[Task goal]
Print the data below again in full, exactly as it stands, with no images.

Start of Records for the exercise

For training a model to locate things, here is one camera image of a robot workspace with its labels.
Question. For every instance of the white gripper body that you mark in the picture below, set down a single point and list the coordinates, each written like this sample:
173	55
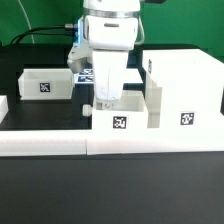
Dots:
106	44

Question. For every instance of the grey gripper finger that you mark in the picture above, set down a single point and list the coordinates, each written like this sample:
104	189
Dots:
108	106

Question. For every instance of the white front drawer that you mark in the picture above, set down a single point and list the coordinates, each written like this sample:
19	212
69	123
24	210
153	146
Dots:
130	113

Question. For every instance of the white drawer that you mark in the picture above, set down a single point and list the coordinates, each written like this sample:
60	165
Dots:
130	113
46	84

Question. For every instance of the white drawer cabinet box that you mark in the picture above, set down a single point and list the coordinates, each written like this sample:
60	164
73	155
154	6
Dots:
184	88

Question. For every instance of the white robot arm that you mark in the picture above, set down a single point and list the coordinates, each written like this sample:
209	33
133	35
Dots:
114	9

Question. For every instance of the white rear drawer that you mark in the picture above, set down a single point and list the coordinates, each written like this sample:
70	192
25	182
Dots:
46	84

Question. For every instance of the white tag sheet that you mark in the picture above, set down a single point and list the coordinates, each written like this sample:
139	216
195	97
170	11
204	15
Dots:
132	76

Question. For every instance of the white left obstacle wall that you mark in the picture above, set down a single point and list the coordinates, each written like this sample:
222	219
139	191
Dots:
3	107

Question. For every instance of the white obstacle wall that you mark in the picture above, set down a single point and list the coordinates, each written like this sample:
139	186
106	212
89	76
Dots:
3	107
90	142

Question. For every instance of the white front obstacle wall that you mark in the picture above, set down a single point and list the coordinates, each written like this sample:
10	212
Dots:
90	142

End of Records for the exercise

[Problem solution]
For training a model to locate things, here is one camera image of a robot workspace with its labels.
Question. For every instance of the white gripper body that you mark in the picture below, set down a single point and list the coordinates, each written like this sample:
173	55
Dots:
106	44

Question. For every instance of the grey gripper finger that you mark in the picture above, set down a single point and list the coordinates, each written like this sample:
104	189
Dots:
108	106

Question. For every instance of the white front drawer that you mark in the picture above, set down a single point and list the coordinates, each written like this sample:
19	212
69	123
24	210
153	146
Dots:
130	113

Question. For every instance of the white drawer that you mark in the picture above, set down a single point and list the coordinates, each written like this sample:
60	165
Dots:
130	113
46	84

Question. For every instance of the white drawer cabinet box that you mark in the picture above, set down a single point and list the coordinates, each written like this sample:
60	164
73	155
154	6
Dots:
184	88

Question. For every instance of the white robot arm that you mark in the picture above, set down a single point and list the coordinates, each written like this sample:
209	33
133	35
Dots:
114	9

Question. For every instance of the white rear drawer that you mark in the picture above, set down a single point and list the coordinates, each written like this sample:
70	192
25	182
Dots:
46	84

Question. For every instance of the white tag sheet that you mark in the picture above, set down a single point and list the coordinates, each written like this sample:
139	216
195	97
170	11
204	15
Dots:
132	76

Question. For every instance of the white left obstacle wall that you mark in the picture above, set down a single point and list the coordinates, each written like this sample:
222	219
139	191
Dots:
3	107

Question. For every instance of the white obstacle wall that you mark in the picture above, set down a single point and list the coordinates, each written like this sample:
139	186
106	212
89	76
Dots:
3	107
90	142

Question. For every instance of the white front obstacle wall that you mark in the picture above, set down a single point and list the coordinates, each written like this sample:
10	212
Dots:
90	142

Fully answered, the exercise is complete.